Exercise description =>
Your answer should be the lines below from the one with "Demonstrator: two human" to the one with "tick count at", both included, given again exactly and with nothing added.
══ Data provided
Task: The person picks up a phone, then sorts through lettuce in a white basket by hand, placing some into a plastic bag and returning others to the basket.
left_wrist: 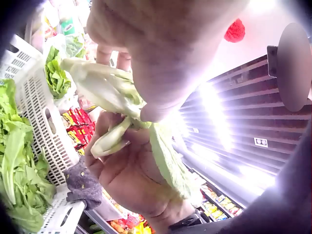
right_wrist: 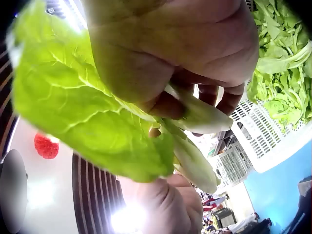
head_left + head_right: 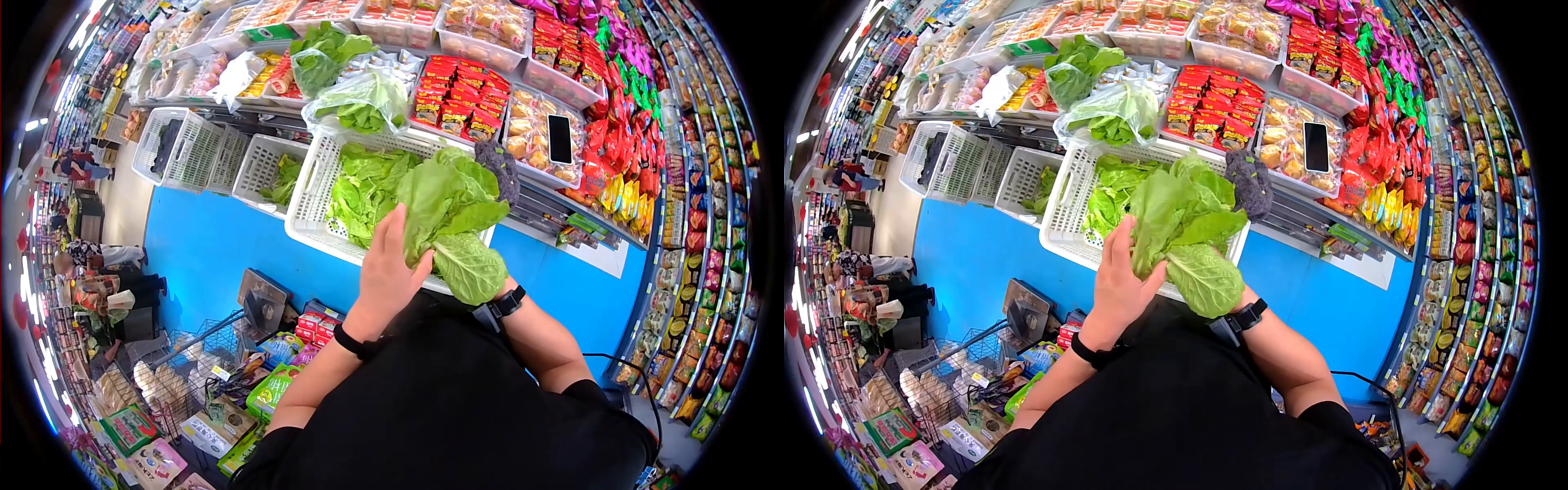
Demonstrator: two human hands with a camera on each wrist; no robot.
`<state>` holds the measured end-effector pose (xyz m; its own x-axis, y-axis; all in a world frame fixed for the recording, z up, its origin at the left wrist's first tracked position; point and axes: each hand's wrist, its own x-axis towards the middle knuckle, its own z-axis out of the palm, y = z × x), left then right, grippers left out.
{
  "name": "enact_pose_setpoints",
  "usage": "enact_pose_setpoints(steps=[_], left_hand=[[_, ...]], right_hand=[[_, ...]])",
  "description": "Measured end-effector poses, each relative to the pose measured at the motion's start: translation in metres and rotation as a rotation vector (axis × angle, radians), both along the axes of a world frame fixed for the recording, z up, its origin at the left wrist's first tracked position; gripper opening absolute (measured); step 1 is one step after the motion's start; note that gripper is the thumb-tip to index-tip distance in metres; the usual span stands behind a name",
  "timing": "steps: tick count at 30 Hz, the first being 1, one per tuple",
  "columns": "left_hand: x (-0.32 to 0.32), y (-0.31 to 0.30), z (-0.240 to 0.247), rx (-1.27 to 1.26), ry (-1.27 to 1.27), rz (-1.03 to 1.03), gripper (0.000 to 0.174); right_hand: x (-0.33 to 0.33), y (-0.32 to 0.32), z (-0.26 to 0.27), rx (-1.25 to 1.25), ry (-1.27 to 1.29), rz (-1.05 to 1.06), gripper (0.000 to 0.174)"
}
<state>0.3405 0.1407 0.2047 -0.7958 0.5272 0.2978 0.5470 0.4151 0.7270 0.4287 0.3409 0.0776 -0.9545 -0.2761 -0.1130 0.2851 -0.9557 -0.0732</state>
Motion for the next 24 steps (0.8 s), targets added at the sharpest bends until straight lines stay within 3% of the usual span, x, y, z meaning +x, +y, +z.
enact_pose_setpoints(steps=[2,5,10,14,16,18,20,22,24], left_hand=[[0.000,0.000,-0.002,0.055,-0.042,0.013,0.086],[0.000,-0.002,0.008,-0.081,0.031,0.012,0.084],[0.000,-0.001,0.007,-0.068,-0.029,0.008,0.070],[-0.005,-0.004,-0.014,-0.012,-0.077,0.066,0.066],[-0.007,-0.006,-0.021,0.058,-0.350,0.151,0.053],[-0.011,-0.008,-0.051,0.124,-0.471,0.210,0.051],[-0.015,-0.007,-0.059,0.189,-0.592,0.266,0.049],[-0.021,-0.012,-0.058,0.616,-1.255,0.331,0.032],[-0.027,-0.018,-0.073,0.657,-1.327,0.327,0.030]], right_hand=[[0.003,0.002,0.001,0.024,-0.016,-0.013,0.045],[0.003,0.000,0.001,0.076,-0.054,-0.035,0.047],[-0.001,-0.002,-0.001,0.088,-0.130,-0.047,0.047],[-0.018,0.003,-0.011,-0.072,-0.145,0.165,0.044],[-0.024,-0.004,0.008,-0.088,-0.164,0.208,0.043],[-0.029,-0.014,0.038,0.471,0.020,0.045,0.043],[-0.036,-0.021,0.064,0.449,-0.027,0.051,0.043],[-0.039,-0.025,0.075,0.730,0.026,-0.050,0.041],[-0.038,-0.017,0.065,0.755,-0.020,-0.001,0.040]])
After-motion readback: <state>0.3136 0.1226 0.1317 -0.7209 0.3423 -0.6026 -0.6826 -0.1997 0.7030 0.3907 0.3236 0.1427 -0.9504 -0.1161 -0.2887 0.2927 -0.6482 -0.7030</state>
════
Output of the task =>
Demonstrator: two human hands with a camera on each wrist; no robot.
`<state>` holds the measured end-effector pose (xyz m; its own x-axis, y-axis; all in a world frame fixed for the recording, z up, its origin at the left wrist's first tracked position; point and axes: each hand's wrist, its own x-axis towards the middle knuckle, its own z-axis out of the palm, y = z × x), left then right, grippers left out.
{
  "name": "enact_pose_setpoints",
  "usage": "enact_pose_setpoints(steps=[_], left_hand=[[_, ...]], right_hand=[[_, ...]])",
  "description": "Measured end-effector poses, each relative to the pose measured at the motion's start: translation in metres and rotation as a rotation vector (axis × angle, radians), both along the axes of a world frame fixed for the recording, z up, its origin at the left wrist's first tracked position; gripper opening absolute (measured); step 1 is one step after the motion's start; note that gripper is the thumb-tip to index-tip distance in metres; the usual span stands behind a name",
  "timing": "steps: tick count at 30 Hz, the first being 1, one per tuple",

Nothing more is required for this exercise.